Poppy - I Disagree

On le sentait pointer depuis déjà quelques années, la musique populaire dans son autophagie nostalgique était en train de lorgner sur le métal grand public des années 90. Des doses de guitares nu-metal, ainsi que des échos de l'industriel à la Marilyn Manson et à la Nine Inch Nails, étaient ajoutés peu à peu aux chansons les plus sucrées.

Premier album totalement réussi à tenter cette fusion pas si improbable, I Disagree pourrait rester jusqu'à la fin de l'année la plus belle définition sonore de 2020. C'est aussi léger qu'inquiétant, aussi violent que charmant.
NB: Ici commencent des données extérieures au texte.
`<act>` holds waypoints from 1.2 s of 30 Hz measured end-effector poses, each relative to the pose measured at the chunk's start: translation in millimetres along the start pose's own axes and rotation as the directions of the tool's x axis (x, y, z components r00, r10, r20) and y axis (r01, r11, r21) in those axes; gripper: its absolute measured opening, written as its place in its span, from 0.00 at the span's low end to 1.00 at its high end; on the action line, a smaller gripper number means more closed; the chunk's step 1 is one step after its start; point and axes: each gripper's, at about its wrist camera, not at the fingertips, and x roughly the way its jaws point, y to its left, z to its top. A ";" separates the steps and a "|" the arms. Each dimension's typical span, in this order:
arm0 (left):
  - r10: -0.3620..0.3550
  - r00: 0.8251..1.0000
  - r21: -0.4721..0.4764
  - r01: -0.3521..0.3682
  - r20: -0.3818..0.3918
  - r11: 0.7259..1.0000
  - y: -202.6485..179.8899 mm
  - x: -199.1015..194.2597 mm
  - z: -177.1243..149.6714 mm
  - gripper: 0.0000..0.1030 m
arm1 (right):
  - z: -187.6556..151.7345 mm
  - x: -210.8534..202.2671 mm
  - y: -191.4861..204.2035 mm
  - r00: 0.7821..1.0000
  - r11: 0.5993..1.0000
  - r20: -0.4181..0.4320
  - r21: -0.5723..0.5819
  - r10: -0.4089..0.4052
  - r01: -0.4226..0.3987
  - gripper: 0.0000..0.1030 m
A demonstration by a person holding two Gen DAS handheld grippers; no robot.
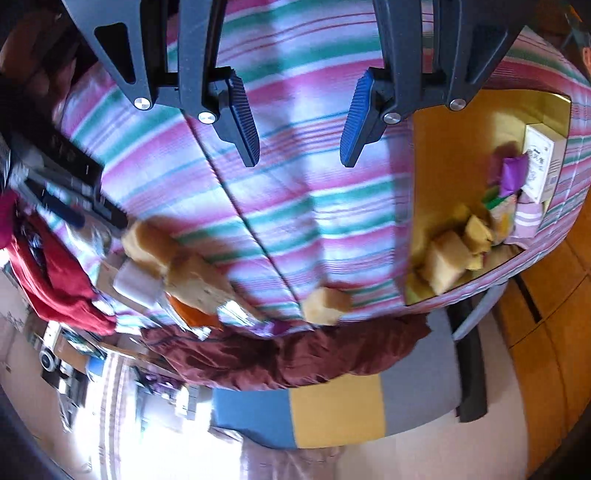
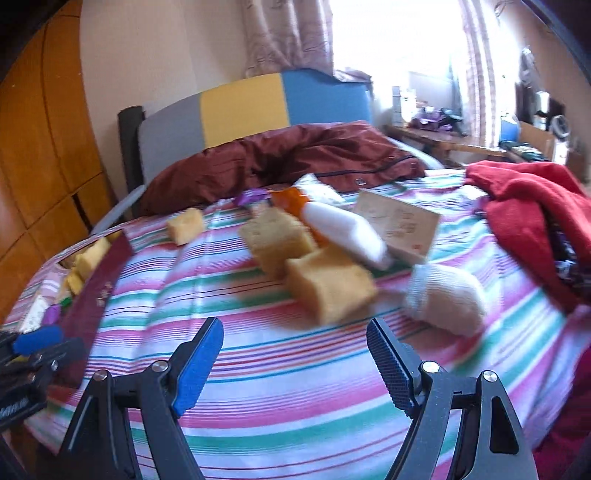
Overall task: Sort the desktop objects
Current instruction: 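Move both tools back from the tray toward the sponges and grey sock, then grasp the grey knit sock with the right tool while the left tool grasps a yellow sponge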
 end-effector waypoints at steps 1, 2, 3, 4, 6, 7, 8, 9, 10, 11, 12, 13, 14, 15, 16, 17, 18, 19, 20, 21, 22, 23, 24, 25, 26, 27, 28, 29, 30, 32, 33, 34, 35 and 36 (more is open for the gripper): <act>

Par-delà le kitsch, au-delà du bon et du mauvais goût, on y entend, en résumé, toute l'histoire de la pop, des années 60 aux années 2020.
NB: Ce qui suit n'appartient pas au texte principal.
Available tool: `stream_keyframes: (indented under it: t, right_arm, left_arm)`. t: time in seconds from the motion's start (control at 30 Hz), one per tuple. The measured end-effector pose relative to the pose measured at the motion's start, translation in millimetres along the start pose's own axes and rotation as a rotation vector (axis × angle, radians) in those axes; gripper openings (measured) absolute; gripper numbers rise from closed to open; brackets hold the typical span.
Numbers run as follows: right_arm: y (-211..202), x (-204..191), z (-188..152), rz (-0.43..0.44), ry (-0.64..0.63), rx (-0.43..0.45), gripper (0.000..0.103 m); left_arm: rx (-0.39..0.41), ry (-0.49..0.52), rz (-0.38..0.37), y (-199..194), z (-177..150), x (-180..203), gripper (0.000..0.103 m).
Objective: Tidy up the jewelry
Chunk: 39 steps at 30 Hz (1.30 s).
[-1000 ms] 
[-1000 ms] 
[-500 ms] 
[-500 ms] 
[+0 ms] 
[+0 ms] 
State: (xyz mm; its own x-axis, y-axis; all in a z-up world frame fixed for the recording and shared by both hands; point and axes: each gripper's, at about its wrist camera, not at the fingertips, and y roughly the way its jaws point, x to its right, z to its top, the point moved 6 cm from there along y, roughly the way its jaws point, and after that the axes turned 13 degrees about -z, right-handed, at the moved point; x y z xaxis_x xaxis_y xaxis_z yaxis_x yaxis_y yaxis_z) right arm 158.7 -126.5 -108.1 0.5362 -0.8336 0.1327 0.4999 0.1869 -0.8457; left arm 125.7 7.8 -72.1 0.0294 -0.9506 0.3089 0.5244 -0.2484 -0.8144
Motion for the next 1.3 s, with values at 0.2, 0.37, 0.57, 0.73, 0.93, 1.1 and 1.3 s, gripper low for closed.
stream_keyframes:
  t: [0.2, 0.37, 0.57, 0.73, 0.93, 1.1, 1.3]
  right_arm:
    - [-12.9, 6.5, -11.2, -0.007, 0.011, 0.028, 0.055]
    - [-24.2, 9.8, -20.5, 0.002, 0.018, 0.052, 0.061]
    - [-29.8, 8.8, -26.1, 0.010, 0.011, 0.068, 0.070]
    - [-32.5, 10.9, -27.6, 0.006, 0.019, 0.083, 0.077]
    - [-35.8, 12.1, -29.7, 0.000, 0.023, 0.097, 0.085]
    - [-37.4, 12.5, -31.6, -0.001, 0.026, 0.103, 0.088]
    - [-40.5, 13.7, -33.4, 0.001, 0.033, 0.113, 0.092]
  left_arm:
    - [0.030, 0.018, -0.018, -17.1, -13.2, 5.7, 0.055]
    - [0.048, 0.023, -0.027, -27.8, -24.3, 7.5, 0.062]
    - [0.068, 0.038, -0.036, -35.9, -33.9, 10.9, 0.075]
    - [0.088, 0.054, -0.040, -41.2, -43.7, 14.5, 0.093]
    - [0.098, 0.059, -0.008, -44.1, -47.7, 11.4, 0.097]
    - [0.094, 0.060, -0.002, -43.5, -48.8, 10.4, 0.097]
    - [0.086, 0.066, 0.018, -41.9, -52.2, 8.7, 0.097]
Pour preuve, le tout premier morceau de l'album, l'hallucinant Concrete, qui zappe à toute vitesse et dans tous les sens. Lorsque surgit le son, immédiatement identifiable, de la guitare de Brian May de Queen (ce n'est pas lui), on sait qu'on a franchit une nouvelle frontière. Ce n'est pas le "monogenre", ou alors une forme moins fade du fameux "monogenre". Le monogenre façon Poppy s'ébat sur les terres du rock et du métal.

Cela ne sera pas du goût de tout le monde, bien évidemment, et ce n'est certainement pas le but. Poppy est une étrange créature qui n'aurait pu être qu'un clone de Grimes conçu en laboratoire. Elle ne cesse d'affirmer son indépendance, son originalité, son libre arbitre.

Les refrains sont parfois aussi délirants que touchants ("Enterrez-moi dans du béton, transformez-moi en rue") ou des litanies à l'actualité étonnantes ("Don't go outside", "Quand tout brûlera, jusqu'au raz du sol, nous serons à l'abri").

C'est très bruyant, et aussi parfois très délicat, avec le potentiomètre qui passe de 1 à 10 d'une seconde à l'autre. Ce qui rend l'ensemble follement accrocheur ce sont, bien sûr, les mélodies, innombrables. Même lorsque la musique est au bord de l'insupportable (BLOODMONEY), le dosage entre mélodies et agressions est préservé.

L'album se conclut par le superbe Don't Go Outside, ballade épique, sorte d'apothéose du numéro d'équilibriste entre ridicule et émotion. La dernière partie, après un solo de guitare grandiloquent, reprend et entremêle les principales mélodies de l'album pour un résultat assez magnifique.

I Disagree est du niveau des albums pop qui définissent une année, comme ont pu l'être les dernières oeuvres de Lana Del Rey ou de Lorde, par exemple. Ne passez pas à côté. Vous n'allez pas forcément accrocher, ne m'en voulez pas, mais au moins vous ne pourrez pas dire que vous ne connaissez pas Poppy.